WHAT IS NEEDED
Please reproduce all the data exactly as written and omit the pictures.
# # # # #
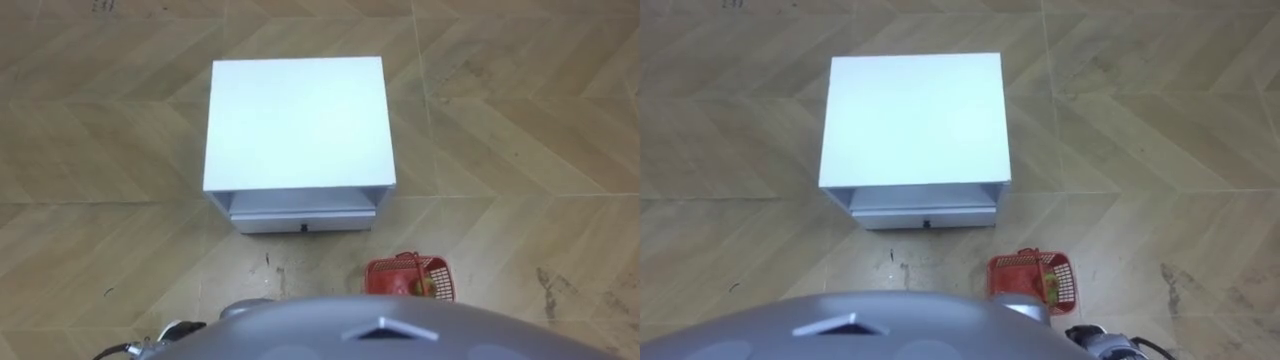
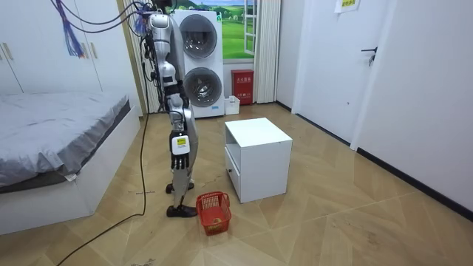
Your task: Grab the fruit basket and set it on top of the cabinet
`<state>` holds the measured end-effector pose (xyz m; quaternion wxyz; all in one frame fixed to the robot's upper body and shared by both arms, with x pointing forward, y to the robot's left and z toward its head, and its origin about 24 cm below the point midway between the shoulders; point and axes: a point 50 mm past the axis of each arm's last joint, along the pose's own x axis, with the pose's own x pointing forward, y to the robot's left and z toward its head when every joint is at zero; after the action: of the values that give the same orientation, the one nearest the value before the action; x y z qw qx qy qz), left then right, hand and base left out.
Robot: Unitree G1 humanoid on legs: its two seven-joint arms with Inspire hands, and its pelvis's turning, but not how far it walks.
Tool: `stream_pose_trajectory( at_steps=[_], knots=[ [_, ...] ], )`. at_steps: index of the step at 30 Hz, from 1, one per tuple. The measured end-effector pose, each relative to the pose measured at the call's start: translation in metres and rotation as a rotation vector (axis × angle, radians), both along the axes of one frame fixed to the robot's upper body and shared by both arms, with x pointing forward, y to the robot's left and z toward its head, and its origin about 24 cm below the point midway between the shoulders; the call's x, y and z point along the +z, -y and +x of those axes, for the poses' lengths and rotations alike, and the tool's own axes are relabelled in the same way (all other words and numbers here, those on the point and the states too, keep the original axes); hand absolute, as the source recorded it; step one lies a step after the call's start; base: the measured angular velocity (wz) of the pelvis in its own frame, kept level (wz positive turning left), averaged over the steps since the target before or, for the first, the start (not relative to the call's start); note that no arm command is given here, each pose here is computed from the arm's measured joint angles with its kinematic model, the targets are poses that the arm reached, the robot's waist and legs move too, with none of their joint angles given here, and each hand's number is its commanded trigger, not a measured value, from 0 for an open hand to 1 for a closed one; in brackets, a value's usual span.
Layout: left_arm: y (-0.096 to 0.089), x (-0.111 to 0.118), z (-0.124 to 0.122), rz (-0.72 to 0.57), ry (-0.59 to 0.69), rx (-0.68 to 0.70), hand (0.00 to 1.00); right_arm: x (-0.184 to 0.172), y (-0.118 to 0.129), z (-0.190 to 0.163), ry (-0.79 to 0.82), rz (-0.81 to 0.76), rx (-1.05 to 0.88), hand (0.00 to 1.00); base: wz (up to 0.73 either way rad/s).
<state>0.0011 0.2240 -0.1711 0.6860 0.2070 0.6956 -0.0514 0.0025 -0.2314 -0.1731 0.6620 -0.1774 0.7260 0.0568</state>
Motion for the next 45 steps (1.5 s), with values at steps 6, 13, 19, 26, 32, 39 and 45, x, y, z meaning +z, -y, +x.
stream_pose_trajectory(
  at_steps=[6,13,19,26,32,39,45],
  knots=[
    [0.001,0.000,0.004,-0.007,0.024,-0.013,0.00,0.002,0.006,0.014,0.090,-0.057,-0.060,0.00,0.00],
    [-0.005,0.001,0.015,-0.005,0.077,0.009,0.00,0.007,0.020,0.036,0.193,-0.129,-0.075,0.00,-0.18],
    [-0.030,0.009,0.040,0.079,0.194,-0.005,0.00,0.014,0.027,0.063,0.332,-0.180,-0.243,0.00,0.33],
    [-0.043,0.021,0.096,0.163,0.333,0.011,0.00,0.072,0.010,0.221,0.874,-0.095,-0.237,0.00,0.02],
    [-0.049,0.020,0.091,0.194,0.348,0.166,0.00,0.101,0.006,0.252,1.060,-0.089,-0.267,0.00,-0.31],
    [-0.053,0.021,0.088,0.213,0.372,0.184,0.00,0.121,0.014,0.263,1.182,-0.137,-0.301,0.00,0.26],
    [-0.052,0.017,0.064,0.223,0.331,0.153,0.00,0.123,0.003,0.262,1.220,-0.122,-0.302,0.00,0.29]
  ],
)
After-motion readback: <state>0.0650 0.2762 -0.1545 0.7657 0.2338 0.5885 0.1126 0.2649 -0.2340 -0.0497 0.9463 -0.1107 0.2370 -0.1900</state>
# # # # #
THE COMPLETED TASK
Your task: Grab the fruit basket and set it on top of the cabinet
`<state>` holds the measured end-effector pose (xyz m; quaternion wxyz; all in one frame fixed to the robot's upper body and shared by both arms, with x pointing forward, y to the robot's left and z toward its head, and its origin about 24 cm below the point midway between the shoulders; point and axes: a point 50 mm past the axis of each arm's last joint, along the pose's own x axis, with the pose's own x pointing forward, y to the robot's left and z toward its head when every joint is at zero; after the action: of the values that give the same orientation, the one nearest the value before the action; x y z qw qx qy qz), left then right, hand and base left out.
Robot: Unitree G1 humanoid on legs: its two seven-joint arms with Inspire hands, and its pelvis's turning, but not how far it walks.
Tool: `stream_pose_trajectory( at_steps=[_], knots=[ [_, ...] ], )`. at_steps: index of the step at 30 Hz, from 1, one per tuple. The measured end-effector pose, each relative to the pose measured at the call's start: translation in metres and rotation as a rotation vector (axis × angle, radians), both along the axes of one frame fixed to the robot's upper body and shared by both arms, with x pointing forward, y to the robot's left and z toward its head, and its origin about 24 cm below the point midway between the shoulders; the call's x, y and z point along the +z, -y and +x of those axes, for the poses' lengths and rotations alike, and the tool's own axes are relabelled in the same way (all other words and numbers here, those on the point and the states too, keep the original axes); hand absolute, as the source recorded it; step one lies a step after the call's start; base: the measured angular velocity (wz) of the pelvis in its own frame, kept level (wz positive turning left), averaged over the steps since the target before or, for the first, the start (not relative to the call's start); note that no arm command is given here, each pose here is computed from the arm's measured joint angles with its kinematic model, the targets are poses that the arm reached, the robot's waist and legs move too, with none of their joint angles given here, and each hand's number is its commanded trigger, not a measured value, from 0 for an open hand to 1 for a closed one; in brackets, a value's usual span.
Layout: left_arm: y (-0.096 to 0.089), x (-0.111 to 0.118), z (-0.124 to 0.122), rz (-0.72 to 0.57), ry (-0.59 to 0.69), rx (-0.68 to 0.70), hand (0.00 to 1.00); right_arm: x (-0.184 to 0.172), y (-0.118 to 0.129), z (-0.190 to 0.163), ry (-0.79 to 0.82), rz (-0.81 to 0.76), rx (-1.05 to 0.88), hand (0.00 to 1.00); base: wz (up to 0.73 either way rad/s).
<state>0.0011 0.2240 -0.1711 0.6860 0.2070 0.6956 -0.0514 0.0025 -0.2314 -0.1731 0.6620 -0.1774 0.7260 0.0568</state>
Motion for the next 45 steps (1.5 s), with values at steps 6, 13, 19, 26, 32, 39 and 45, x, y, z meaning +z, -y, +x.
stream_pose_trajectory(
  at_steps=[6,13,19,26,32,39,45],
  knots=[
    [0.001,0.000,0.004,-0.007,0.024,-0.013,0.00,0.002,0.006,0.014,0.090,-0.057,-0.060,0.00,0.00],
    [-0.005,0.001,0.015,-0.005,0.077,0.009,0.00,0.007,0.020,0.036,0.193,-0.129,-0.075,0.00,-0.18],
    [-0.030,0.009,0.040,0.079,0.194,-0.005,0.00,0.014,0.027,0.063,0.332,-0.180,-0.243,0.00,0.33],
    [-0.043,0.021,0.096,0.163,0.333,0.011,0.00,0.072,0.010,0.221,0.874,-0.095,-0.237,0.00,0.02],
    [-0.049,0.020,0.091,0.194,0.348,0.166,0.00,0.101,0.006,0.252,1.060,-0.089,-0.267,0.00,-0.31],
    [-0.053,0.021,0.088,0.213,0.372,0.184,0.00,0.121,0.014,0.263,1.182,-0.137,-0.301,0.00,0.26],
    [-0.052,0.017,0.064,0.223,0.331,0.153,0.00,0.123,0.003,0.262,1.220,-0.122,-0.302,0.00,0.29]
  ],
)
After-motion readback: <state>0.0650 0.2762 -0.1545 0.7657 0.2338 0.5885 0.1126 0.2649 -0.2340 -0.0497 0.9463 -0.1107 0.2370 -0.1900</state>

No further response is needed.